第4話・森本京平の見たもの
時は中学生の市大会に遡る。
森本京平は中学二年生の夏以降、チームのスタメンマスクを任されていた。
走攻守揃った天才型と言われ、地区どころか全国で名を轟かせた。
秋には二年生にしてアンダー15の全国選抜にも選ばれる程。
故に、三年の夏には同年代で注目すべき選手はいないと分かっていた。
ただし、二回戦で奴と対戦するまでは。
三年夏、市大会二回戦。
初戦を容赦なくコールドゲームで勝利。二回戦も問題なく進めるだろうと若干退屈になっていた。
マウンドに上がったのはごく普通体型の投手。特別背が高いでも、ガタイが良いでもない。
ところが、いざ試合が始まってみると。
当時八代中最速の足と打撃技術を持っていたであろう先頭打者の島野がキャッチャーゴロ。
二番打者がピッチャーフライ。
三番はサードのエラーで出塁。
そして四番、森本。
これまでどんなに調子が悪くても島野は出塁していた。
森本に回る頃には既に一点は確実だった。
よっぽど調子が悪かったのか、時の運か。
あれこれと考えながら打席に立つ。
投手が投げる。
インコースに高めのボール球。思わず仰け反ってしまった。
暴れていた。
カットボールやツーシームのようなムービングではない。
異常なほどのボールの回転数で真っ直ぐが伸びており、浮き上がって見えるのだ。
実際にここまで伸びる球は初めて見た。
二球目も真っ直ぐ。詰まってファール。
打ちにくいことこの上ない。
絶対打ってやるこの野郎、と気合いを入れる。
三球目。ここで初めて変化球を放る。チェンジアップ。
しかし力んだか、高めに浮いた球をライト後方まで飛ばした。
その後、チームの誰もがストレートをまともにヒットにはできなかった。
チェンジアップを狙い打ち、もしくは真っ直ぐをゴロにしたときの野手の大量のエラーでの出塁。

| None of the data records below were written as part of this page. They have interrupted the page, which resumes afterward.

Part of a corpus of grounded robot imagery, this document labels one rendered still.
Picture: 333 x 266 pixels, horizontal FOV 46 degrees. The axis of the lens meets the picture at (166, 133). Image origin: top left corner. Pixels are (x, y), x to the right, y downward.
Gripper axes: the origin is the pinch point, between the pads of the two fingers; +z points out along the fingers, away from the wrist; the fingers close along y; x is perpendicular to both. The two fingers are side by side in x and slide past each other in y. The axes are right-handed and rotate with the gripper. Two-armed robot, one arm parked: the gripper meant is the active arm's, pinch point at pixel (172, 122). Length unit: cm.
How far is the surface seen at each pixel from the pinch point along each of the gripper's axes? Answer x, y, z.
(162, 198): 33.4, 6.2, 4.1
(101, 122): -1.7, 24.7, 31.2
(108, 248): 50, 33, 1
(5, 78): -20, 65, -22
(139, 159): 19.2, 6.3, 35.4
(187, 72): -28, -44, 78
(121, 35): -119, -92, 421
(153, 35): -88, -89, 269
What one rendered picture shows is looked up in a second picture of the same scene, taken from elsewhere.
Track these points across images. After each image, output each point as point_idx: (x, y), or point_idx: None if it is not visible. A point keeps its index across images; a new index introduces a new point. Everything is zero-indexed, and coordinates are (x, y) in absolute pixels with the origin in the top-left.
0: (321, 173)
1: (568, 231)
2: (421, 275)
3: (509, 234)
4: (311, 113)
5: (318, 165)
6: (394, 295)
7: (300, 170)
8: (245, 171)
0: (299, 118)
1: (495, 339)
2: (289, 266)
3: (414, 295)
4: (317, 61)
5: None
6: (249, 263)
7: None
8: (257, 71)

この試合、真っ直ぐをスタンドまで飛ばしたのは7回裏の森本ただ一人である。
そのときの投手こそ、菅原迅一。
秦野中の中で唯一ヒットを打ち、三振五つ取り、守備の大量エラーありで失点を5に抑えた投手である。
ちなみに決勝を除き、八代中が全国大会までコールドゲームにできなかったのはこの試合だけである。